“Cada vez que se acerca el 28 de enero me invade la tristeza. Ando con cara de pedir disculpa por mi existencia.
La gente no se apiada de mí. Quizás, pueda olvidarme de esta fecha cuando el resto lo haga. Pero a esta altura eso me parece poco probable.
Ya desde el 20 empiezan a torturarme, se acuerdan de los santos, rezan misas y no dejan que la Paulita descanse en paz. Este año parece que la difuntita hasta ha hecho un milagro, le curó el mal de ojo a la hija de la carnicera y la pata de cabra a la nietecita de la vieja Sandobal.
“Hace cinco años que mi hijita se fue para los cielos, padre, usted se acordará. Desde entonces ando penando. La gente insiste en hacerme sentir culpable y se encargan ellos mismos de castigarme. A veces imagino que estamos en el medioevo y que soy ajusticiado en la plaza pública; ahí la veo a la Rosita, al Juan, a la María insultándome con el rostro lleno de rabia mientras el fuego de la hoguera acaba con mis penas.
“Creo que eso sería mejor que sentir las miradas cargadas de odio que me arrojan cada vez que me ven pasar, sentir como susurran a mis espaldas. ¿Por qué no la culpan a la madre que se fue cuando mi niña tenía sólo tres añitos? La pobrecita no sabía decir otra cosa que mamá y estuvo un año llamándola, hasta que aprendió a hablar y después no se calló más. Siempre hablábamos mucho con la Paulita, me contaba lo que hacía en la escuela. Así fue como aprendí que Marte era un planeta y un Dios romano además de ser un día de la semana. Ahora hablo con ella solamente cuando me acuesto aprovechando que la noche está callada. Antes lo hacía también en el cementerio pero ahora con esto de que mi niña hace milagros, su tumba es la atracción del pueblo. Yo le escapo lo más que puedo a la gente por que no toleran verme. Hubo un tiempo en que dudaba hasta en bañarme. Andaba todo roñoso a ver si así se apiadaban de mí. ¡Ay Padre! parecía que mi aspecto lastimoso más los incitaba a odiarme aún más. Debería venir un huracán o una inundación, suceder alguna otra tragedia para que tengan en que pensar y se olviden de castigarme. Ya es hora de que me dejen en paz. Nadie extraña más que yo a la Paulita, nadie la quería como yo, si yo sólo quería lo mejor para ella. Que fuera a la escuela para que no fuera un burro de carga como yo. Le enseñaba a valorar las cosas para que no fuera una relajada como su madre. Siempre la cuidaba. Por eso le dejé la estufita prendida, para que no sintiera frío mientras yo estaba en el monte hachando y hachando. Después se levantó viento sucedió lo peor. ¡Tendría que haber arreglado ese vidrio roto!
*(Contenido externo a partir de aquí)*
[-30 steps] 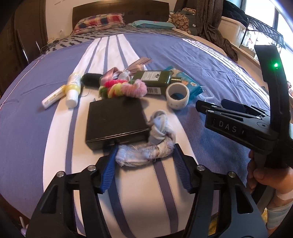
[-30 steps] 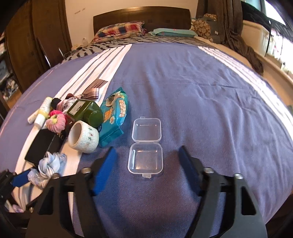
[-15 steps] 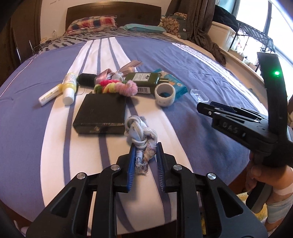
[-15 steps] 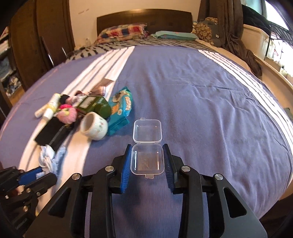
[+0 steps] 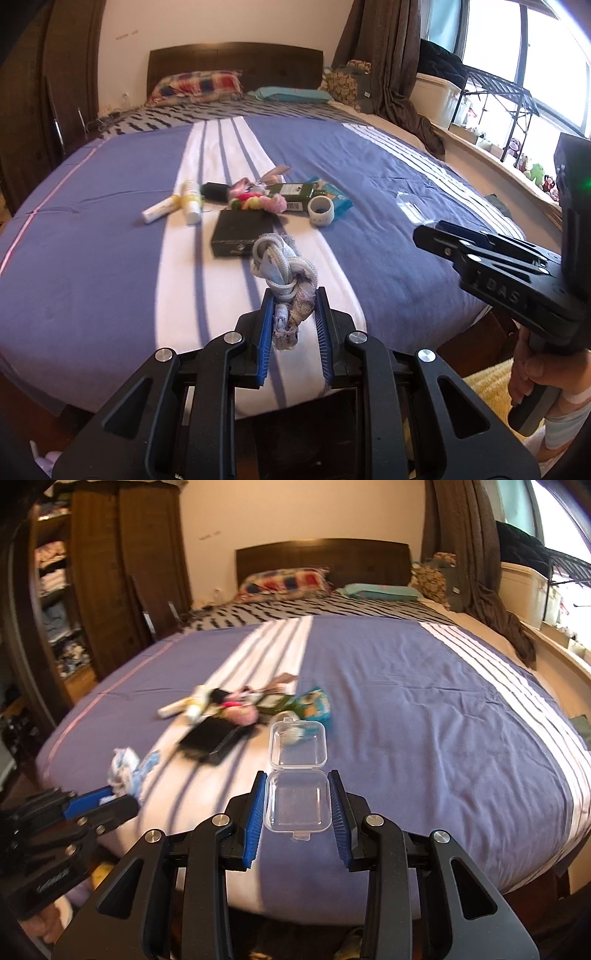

“En la iglesia siempre es la misma situación, abro la puerta y escucho ese silencio que asusta hasta al más guapo, Padre. Entro y uno a uno los rostros me clavan sus ojos pidiendo venganza. Avanzo por el pasillo hasta sentarme en el primer banco y me late que su rebaño se me tirarían encima si no fuera que están en la casa de su Dios. Quisiera que ese Dios no estuviera mirando, total hay tantas cosas que no ve Padre, que una más no arruinaría su buen nombre.
“El año pasado no vine a la misa, no. No tenía fuerza para soportarlo. Pero en casa, con las calles vacías no me sentí mejor. Parecía como si hasta el sol se hubiese detenido en el horizonte. Quizás por eso me quedé en este pueblo. En otros lugares no saben que mi hija murió por mi culpa, no insistirían en castigarme. No tendría que andar pidiendo perdón por seguir existiendo. No tendría que seguir en esta condena diaria en que se ha convertido mi vida.
“Discúlpeme Padre, soy Roberto Salazar y debo recordarle que la misa es a la siete así que lo dejo para que vaya a prepararse. Si no le molesta entraré por el costado, para ahorrarme las miradas, vio. Estaré como siempre en el primer banco para que mi hijita me vea y quizás, también me perdone.”